-- Your task --
Would you reproduce exactly the lines below from the one holding "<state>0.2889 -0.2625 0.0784" through the one holding "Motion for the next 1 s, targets", inclusive, and no others?

(Stored records)

-- Opening Marker --

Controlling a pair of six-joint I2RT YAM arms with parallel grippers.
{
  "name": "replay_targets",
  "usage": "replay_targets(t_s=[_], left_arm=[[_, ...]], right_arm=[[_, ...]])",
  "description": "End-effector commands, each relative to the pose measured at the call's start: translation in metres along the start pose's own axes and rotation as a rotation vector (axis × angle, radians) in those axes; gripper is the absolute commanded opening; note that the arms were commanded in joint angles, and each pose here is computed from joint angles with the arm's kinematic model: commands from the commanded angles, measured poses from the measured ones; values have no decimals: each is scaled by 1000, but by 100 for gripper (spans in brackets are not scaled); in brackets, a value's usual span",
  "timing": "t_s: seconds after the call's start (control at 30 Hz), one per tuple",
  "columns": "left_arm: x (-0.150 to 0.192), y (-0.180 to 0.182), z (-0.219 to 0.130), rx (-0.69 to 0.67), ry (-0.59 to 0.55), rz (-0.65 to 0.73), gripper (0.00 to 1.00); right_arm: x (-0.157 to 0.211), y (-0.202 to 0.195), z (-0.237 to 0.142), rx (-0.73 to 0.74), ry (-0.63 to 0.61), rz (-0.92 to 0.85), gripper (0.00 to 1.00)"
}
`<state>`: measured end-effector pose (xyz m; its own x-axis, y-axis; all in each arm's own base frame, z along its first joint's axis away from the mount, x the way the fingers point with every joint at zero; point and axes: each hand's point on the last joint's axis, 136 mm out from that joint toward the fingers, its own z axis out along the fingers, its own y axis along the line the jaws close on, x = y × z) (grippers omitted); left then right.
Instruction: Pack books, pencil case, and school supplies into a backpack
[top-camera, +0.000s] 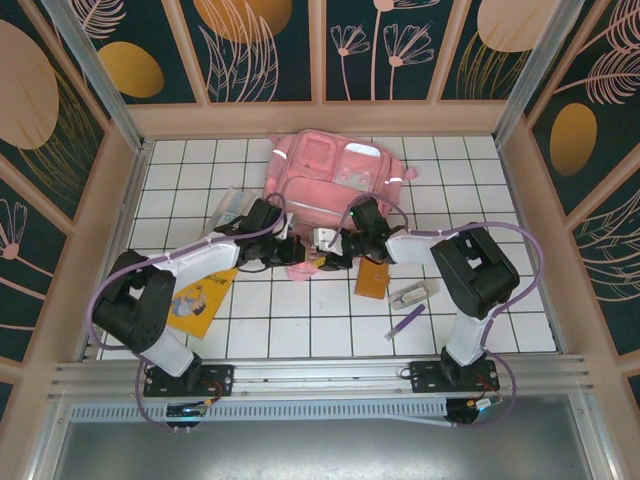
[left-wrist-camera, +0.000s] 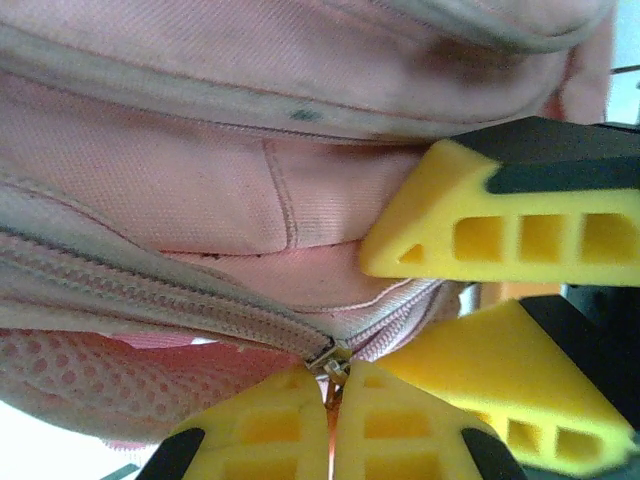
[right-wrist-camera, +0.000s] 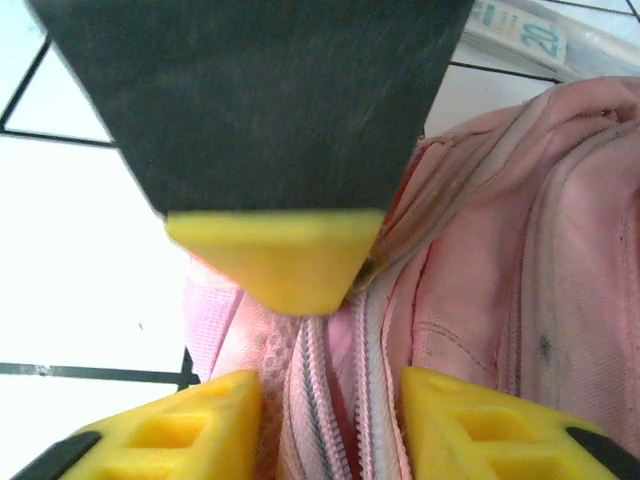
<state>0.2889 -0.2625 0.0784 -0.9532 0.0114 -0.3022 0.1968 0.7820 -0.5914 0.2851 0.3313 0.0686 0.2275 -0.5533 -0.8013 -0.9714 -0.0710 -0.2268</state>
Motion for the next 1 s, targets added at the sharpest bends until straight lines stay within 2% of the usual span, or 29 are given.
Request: replay_targets(t_s=[0.0,0.07,0.13,0.27,0.4,0.53,0.63,0.67,0.7,0.77,0.83,0.9,0.97], left_arm=[[-7,-17,-20,106,-46,135,0],[-9,-11,-26,88,-67,201,0],[-11,1,-29,34,-81,243,0],[-17,26,-32,-76,-91,300,0],[-24,42,-36,-144,-116,351,0],[-33,67,-34,-271,-124,400,0],[-32,67,-25,-252,-100,438,0],[-30,62,-22,-209,-95,455,0],[-26,53,-20,-155,-91,471,0],[-23,35,-20,-57,-109,495,0],[-23,19,-26,17,-137,510,0],[-25,9,-31,57,-166,517,1],[-26,2,-34,91,-181,511,33]], right_arm=[[24,-9,-1,60,123,-17,22],[27,-13,-6,91,141,-33,7],[26,-13,-12,91,127,-38,0],[20,-7,-26,66,93,-72,0],[32,-10,-45,81,140,-100,0],[46,-15,-62,103,184,-114,0],[54,-22,-73,142,214,-111,0],[52,-25,-76,164,202,-100,8],[45,-29,-79,183,173,-92,21],[23,-30,-83,188,72,-72,40],[-1,-29,-82,168,-27,-44,48],[-15,-25,-74,142,-66,-39,50],[-20,-22,-62,125,-49,-56,50]])
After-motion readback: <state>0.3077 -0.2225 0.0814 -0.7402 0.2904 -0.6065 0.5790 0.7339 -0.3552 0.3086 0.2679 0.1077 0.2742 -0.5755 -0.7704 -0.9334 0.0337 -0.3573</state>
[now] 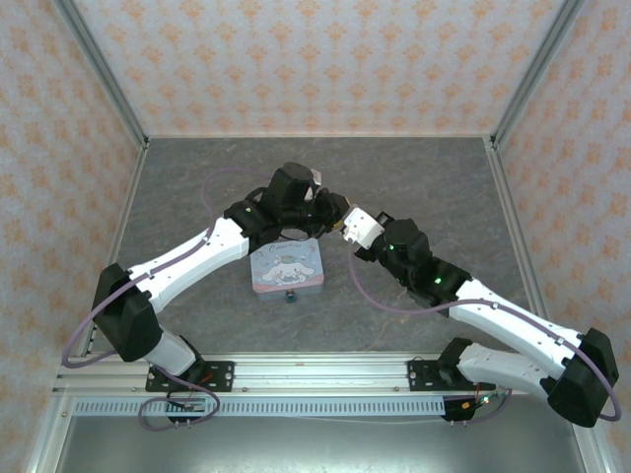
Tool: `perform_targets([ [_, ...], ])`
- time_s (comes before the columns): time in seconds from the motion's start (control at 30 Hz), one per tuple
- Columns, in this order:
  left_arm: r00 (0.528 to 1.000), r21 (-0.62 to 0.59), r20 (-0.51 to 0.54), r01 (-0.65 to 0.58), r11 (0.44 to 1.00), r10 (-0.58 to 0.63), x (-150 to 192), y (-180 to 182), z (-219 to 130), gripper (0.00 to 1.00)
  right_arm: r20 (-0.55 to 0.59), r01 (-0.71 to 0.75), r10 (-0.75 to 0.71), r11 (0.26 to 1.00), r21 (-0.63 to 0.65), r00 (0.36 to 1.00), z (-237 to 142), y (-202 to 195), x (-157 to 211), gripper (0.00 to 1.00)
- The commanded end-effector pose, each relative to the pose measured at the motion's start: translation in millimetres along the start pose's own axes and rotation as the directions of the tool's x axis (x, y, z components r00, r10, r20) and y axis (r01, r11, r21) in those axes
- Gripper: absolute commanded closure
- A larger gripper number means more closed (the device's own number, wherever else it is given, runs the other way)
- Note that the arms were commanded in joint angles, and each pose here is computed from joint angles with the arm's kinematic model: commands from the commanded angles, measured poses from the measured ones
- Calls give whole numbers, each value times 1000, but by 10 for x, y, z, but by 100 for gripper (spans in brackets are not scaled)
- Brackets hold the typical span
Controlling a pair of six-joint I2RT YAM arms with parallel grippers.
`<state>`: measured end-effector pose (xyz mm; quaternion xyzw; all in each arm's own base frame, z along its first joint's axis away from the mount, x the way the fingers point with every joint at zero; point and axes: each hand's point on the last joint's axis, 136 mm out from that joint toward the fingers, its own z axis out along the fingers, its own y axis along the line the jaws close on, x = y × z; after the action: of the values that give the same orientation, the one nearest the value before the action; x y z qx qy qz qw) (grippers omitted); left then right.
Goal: Unlock a padlock with a key
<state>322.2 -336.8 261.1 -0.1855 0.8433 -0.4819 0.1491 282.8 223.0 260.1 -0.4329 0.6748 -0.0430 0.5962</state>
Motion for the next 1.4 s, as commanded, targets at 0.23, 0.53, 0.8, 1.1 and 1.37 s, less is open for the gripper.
perform_targets([
  [0.23,996,-2,36,-83,997,83,-51,-147,-82,100,23,-52,52,999,-9,998,-159,20,32,83],
  [0.53,931,18,65,-362,932,360,-75,-337,-210,100,50,-286,311,917,-276,949,-426,193,14,42],
  [0.8,750,96,134,-660,745,648,47,-607,-564,100,32,-527,702,564,-636,712,-667,-1,-359,35],
  [1.1,598,166,191,-801,575,778,257,-704,-888,100,-110,-472,745,295,-831,658,-753,-17,-678,41],
  [1.37,586,193,189,-809,555,788,312,-700,-903,100,-78,-408,714,305,-860,696,-793,-2,-868,44],
])
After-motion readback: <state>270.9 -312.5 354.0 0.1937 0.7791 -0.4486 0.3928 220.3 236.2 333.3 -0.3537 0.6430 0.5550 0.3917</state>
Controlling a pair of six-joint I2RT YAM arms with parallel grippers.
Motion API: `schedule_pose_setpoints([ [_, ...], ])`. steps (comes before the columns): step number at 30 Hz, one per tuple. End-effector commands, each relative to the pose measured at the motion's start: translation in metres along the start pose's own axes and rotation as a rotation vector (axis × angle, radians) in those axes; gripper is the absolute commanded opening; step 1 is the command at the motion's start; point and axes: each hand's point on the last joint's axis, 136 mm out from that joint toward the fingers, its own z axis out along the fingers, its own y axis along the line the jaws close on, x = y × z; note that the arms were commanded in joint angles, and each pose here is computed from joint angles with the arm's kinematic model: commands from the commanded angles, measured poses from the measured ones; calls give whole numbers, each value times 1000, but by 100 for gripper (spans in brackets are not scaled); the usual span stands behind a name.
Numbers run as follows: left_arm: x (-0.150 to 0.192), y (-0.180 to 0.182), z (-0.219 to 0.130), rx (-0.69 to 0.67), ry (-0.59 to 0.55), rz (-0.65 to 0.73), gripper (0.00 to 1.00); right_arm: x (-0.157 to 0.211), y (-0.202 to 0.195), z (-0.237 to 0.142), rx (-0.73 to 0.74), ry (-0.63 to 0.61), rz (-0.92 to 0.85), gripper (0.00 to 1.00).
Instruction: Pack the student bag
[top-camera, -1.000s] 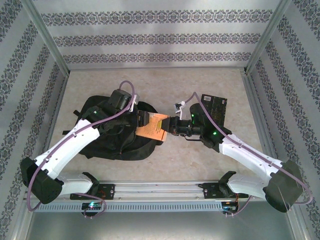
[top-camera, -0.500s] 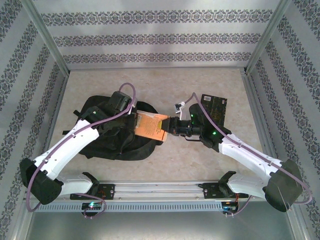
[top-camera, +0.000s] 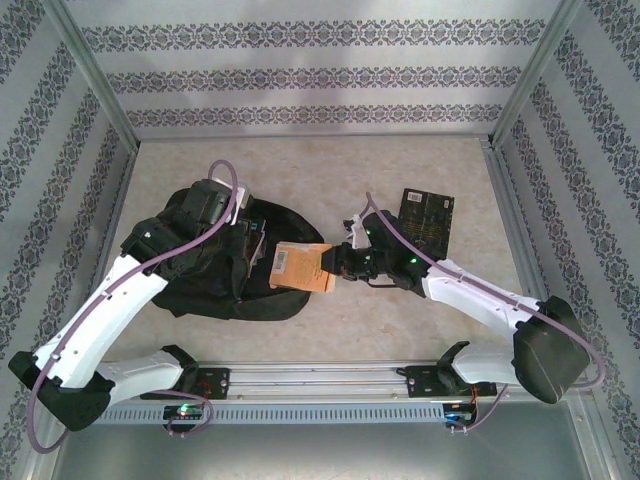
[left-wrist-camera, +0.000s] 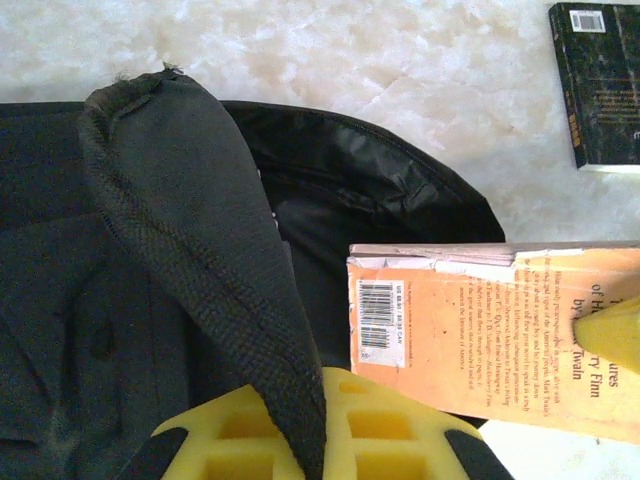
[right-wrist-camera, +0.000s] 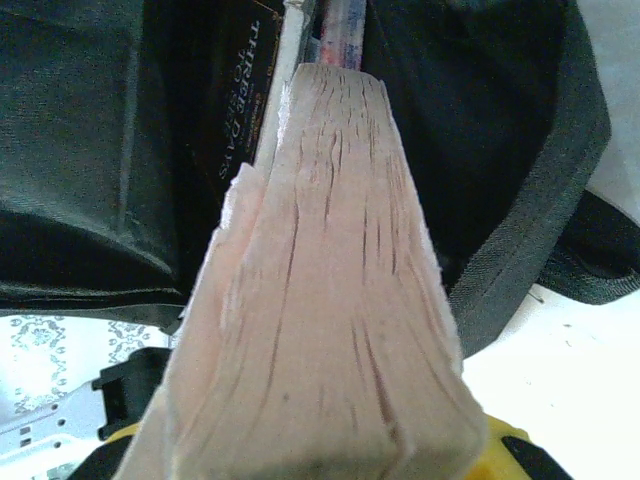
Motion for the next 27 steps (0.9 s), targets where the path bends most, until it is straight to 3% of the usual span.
schedule_pose_setpoints([
  [1, -30, 1, -28, 12, -140, 22, 0, -6, 40, -11, -117, -22, -71, 0],
  [6, -33, -4, -34, 47, -163, 30, 0, -16, 65, -18, -189, -50, -55, 0],
  [15, -37, -5, -41, 55, -185, 31, 0, -41, 90, 13, -304, -2, 59, 0],
  [22, -50, -12, -45, 88, -225, 27, 0, -45, 83, 73, -294, 66, 149, 0],
  [27, -65, -24, -45, 137, -252, 17, 0, -39, 101, 133, -294, 134, 123, 0],
])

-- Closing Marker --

-- Solved problem --
<state>0.2889 -0.2625 0.0784 -0.9532 0.0114 -0.3022 0.1968 0.7820 -0.5914 0.2851 0.3313 0.0686 0.2275 -0.5533 -0.8013 -0.9714 -0.0710 -0.2268</state>
Motion for the next 1 s, targets added at the sharpest bends until straight lines stay within 2% of the usual span, or 29 are given.

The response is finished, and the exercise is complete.